L’édition de cette année concorde avec le 100e anniversaire du « Dictionnaire du Latin Médiéval », projet de l’Union Académique Internationale qui devait réunir la communauté scientifique européenne de l’après-guerre autour de la tâche impossible de décrire le vocabulaire latin médiéval. Initialement prévue en 2020, la conférence devait se consacrer au concept de la fête et son vocabulaire. Malgré la crise sanitaire actuelle, les organisateurs ont décidé de s’en tenir à ce thème. Sous réserve de l’évolution de la situation sanitaire, la conférence se réunira à Paris sur le Campus Condorcet (Paris-Aubervilliers), en mode hybride : communications possibles en visioconférence.
Comme encore aujourd’hui, les fêtes structuraient profondément la vie sociale et privée du Moyen Âge. Les fêtes religieuses récurrentes rappelaient aux croyants leur relation à l’Absolu et donnaient son sens au temps médiéval. Les fêtes privées, limitées aux amis et à la famille, marquaient les événements de la vie de chacun. Les fêtes publiques, quant à elles, produisaient et soutenaient la cohésion sociale, en rendant visibles des valeurs et des normes culturelles qui ne sont généralement qu’implicites
Thèmes suggérés
Les contributions discuteront d’un terme ou d’un concept choisi, pour illustrer comment la fête était perçue et représentée dans la vie culturelle, religieuse, sociale et politique du Moyen Âge :
* le concept de FÊTE et sa représentation linguistique : festum, sollemnitas, feria, etc. ; termes latins vs. vernaculaires ; métaphores de la fête ; vocabulaire de la fête et réalité sociale.

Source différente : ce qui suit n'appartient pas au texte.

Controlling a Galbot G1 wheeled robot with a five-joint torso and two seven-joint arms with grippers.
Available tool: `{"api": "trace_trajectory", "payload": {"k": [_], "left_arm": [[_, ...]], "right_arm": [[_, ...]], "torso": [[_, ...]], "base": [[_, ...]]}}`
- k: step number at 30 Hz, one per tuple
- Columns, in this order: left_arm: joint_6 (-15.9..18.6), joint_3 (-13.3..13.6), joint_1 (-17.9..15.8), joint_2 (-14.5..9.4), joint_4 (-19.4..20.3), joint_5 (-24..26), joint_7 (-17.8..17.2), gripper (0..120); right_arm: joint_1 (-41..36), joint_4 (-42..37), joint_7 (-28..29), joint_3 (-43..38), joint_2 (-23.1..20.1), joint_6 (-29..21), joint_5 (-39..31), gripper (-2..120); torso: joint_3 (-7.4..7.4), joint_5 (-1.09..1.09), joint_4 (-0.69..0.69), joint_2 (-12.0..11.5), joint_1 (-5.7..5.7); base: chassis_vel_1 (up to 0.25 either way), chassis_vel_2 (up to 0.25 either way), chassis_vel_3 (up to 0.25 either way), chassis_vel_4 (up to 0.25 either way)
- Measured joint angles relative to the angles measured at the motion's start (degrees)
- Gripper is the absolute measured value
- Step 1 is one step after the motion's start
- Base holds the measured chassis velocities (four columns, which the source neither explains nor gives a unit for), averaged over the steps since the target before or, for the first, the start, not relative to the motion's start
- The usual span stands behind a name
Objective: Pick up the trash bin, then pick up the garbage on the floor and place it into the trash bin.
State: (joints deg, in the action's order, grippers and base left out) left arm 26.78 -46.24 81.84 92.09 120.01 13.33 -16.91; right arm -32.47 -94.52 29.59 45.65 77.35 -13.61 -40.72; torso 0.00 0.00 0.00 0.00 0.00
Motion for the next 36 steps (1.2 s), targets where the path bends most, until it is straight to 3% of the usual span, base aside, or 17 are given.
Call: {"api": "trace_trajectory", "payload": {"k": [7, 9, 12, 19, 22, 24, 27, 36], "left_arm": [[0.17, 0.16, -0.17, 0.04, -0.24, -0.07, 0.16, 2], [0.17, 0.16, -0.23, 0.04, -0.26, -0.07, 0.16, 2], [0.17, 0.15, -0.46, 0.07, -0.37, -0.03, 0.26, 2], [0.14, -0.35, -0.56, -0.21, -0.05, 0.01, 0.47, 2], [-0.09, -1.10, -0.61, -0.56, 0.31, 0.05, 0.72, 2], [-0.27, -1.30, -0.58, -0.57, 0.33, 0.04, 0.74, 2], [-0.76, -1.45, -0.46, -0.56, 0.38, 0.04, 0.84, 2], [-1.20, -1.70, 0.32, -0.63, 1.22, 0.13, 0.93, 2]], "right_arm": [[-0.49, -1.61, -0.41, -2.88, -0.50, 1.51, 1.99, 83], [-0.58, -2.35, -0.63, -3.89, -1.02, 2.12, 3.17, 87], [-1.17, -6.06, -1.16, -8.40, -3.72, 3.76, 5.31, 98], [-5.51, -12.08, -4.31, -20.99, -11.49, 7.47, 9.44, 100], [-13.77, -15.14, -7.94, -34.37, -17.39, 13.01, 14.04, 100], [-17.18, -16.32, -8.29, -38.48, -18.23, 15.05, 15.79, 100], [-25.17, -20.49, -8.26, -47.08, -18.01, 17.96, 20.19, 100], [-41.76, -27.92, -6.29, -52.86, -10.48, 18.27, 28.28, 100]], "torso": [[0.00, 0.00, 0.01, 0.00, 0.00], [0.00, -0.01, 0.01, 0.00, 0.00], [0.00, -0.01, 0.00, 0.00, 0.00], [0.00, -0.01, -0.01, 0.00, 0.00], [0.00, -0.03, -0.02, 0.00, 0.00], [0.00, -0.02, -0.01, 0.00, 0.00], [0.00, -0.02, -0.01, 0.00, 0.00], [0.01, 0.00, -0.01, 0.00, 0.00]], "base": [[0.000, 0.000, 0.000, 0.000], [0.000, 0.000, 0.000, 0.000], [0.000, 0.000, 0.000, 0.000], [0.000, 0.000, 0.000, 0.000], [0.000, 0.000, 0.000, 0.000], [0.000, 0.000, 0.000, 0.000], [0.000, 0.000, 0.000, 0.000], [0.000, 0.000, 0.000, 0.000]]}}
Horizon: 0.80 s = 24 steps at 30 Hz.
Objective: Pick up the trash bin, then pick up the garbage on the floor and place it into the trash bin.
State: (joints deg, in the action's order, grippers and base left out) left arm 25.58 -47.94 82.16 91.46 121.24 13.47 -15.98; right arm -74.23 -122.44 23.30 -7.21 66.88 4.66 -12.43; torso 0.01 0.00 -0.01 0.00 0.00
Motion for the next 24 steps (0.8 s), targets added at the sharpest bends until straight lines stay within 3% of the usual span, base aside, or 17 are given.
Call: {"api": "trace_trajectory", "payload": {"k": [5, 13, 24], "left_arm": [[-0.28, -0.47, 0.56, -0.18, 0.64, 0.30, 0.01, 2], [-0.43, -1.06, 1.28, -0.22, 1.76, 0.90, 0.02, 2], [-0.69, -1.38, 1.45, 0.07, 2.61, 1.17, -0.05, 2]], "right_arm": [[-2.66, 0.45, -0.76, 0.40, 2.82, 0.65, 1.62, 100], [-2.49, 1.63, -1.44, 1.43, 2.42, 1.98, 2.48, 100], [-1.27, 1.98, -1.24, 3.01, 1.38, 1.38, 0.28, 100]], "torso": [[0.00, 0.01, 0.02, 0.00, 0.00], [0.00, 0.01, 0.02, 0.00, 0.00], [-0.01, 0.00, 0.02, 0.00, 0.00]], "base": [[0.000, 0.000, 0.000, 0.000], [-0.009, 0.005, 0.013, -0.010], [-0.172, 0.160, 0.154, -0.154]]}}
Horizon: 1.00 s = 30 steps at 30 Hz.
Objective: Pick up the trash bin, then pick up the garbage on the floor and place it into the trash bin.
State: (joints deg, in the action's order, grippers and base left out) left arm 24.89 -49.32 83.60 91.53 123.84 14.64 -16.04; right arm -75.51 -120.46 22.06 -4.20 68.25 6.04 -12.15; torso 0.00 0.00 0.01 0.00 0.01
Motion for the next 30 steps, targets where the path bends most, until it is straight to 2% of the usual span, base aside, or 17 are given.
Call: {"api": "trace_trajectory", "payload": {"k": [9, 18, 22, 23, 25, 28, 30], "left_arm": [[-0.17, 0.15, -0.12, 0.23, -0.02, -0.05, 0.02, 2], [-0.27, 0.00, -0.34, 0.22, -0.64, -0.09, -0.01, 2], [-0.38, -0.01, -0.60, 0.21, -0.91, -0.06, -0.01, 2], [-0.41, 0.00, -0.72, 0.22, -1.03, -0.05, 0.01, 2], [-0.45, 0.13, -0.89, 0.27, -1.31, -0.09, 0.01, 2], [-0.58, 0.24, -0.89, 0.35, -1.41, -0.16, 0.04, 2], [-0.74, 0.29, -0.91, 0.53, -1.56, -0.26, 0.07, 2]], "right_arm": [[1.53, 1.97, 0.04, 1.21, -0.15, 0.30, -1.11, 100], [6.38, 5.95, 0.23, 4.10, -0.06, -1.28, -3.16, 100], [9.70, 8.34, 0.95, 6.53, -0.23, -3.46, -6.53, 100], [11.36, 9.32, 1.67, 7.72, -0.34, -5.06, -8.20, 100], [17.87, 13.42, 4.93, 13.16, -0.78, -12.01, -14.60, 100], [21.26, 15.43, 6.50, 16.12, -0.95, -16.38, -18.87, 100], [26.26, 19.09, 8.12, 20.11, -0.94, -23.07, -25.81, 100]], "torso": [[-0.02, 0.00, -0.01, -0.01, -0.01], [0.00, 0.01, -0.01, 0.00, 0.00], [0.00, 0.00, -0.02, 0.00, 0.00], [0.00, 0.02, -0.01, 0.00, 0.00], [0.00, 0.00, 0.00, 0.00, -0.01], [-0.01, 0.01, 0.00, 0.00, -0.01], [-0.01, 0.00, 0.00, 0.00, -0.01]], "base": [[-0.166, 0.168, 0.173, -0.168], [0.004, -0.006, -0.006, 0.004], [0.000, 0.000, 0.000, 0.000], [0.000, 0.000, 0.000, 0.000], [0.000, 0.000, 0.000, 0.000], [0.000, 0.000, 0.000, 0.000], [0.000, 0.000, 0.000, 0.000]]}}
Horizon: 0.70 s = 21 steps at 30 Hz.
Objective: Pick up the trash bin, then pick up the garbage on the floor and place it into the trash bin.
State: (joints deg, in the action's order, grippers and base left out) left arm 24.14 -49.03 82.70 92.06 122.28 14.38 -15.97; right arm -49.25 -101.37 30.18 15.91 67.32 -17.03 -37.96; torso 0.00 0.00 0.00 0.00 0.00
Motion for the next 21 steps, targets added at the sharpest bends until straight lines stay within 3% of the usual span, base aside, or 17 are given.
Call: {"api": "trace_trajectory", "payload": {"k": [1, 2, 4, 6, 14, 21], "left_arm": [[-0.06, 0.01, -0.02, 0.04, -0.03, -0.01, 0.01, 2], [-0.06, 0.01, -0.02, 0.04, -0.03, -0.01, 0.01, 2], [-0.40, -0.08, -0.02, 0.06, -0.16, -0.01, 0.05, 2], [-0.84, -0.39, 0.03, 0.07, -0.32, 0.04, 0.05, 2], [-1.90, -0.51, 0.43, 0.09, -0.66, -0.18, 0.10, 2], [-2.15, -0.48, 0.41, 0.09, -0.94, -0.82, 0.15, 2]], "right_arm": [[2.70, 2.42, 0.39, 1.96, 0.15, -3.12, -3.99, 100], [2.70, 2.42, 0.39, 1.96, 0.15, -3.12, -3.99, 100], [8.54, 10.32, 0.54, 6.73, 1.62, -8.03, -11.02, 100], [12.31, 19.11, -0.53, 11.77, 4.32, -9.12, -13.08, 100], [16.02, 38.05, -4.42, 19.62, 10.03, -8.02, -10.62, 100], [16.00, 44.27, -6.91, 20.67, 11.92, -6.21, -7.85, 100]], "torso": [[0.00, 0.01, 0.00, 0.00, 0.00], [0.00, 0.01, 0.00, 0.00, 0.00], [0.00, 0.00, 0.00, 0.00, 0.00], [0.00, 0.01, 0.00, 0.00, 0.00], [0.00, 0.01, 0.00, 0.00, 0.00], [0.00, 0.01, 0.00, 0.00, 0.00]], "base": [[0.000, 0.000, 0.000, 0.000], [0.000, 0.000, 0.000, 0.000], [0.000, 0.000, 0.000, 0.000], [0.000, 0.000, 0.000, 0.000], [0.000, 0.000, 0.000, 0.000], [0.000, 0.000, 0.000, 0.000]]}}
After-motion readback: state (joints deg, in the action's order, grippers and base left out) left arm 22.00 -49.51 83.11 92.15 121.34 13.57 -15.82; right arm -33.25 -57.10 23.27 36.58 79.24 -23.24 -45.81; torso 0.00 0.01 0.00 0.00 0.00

* les fêtes religieuses : fêtes ecclésiastiques, cérémonies, fêtes des saints ; fêtes religieuses vs. fêtes politiques, sociales, individuelles ;
* structuration de la vie : naissance, mariage, funérailles ; les fêtes dans l’expérience individuelle ;
* la pratique sociale de la fête : fêtes urbaines, fêtes rurales, fêtes de cour ; créer des liens par la fête ; carnaval et hiérarchie sociale ;
* matérialité de la fête : boire et manger ; jeux et activités ; loca celebrandi ;
* questions théoriques : vocabulaire latin vs. catégories de la pensée médiévale ; emprunts lexicaux et changement sémantique ; le latin médiéval et l’individu ; le latin médiéval et les savoirs ; idéologie, pouvoir, violence, mémoire, etc. ; négocier le sens dans les communautés interprétatives
Modalités de soumission
Deux types de contributions sont attendus :
* des communications longues (30 min. + 15 min. de discussion) ne se limitent pas à un seul texte ou un seul auteur, et fournissent un contexte assez large (historique, social, culturel) pour la discussion, ou posent des questions théoriques importantes (changement historique, problèmes méthodologiques) ;
* des communications courtes (15 min. + 5 min. de discussion) sont plus limitées dans leur portée, mais mettent en avant les liens entre le vocabulaire ou la conceptualisation et la réalité socioculturelle du Moyen Âge.
Langues de la conférence : allemand, anglais, castillan, français.
Les soumissions pourront être déposées jusqu’au 15/05/2021 à minuit sur : https://easychair.org/conferences/?conf=voces21
Communications longues : max. 500 mots (sans références)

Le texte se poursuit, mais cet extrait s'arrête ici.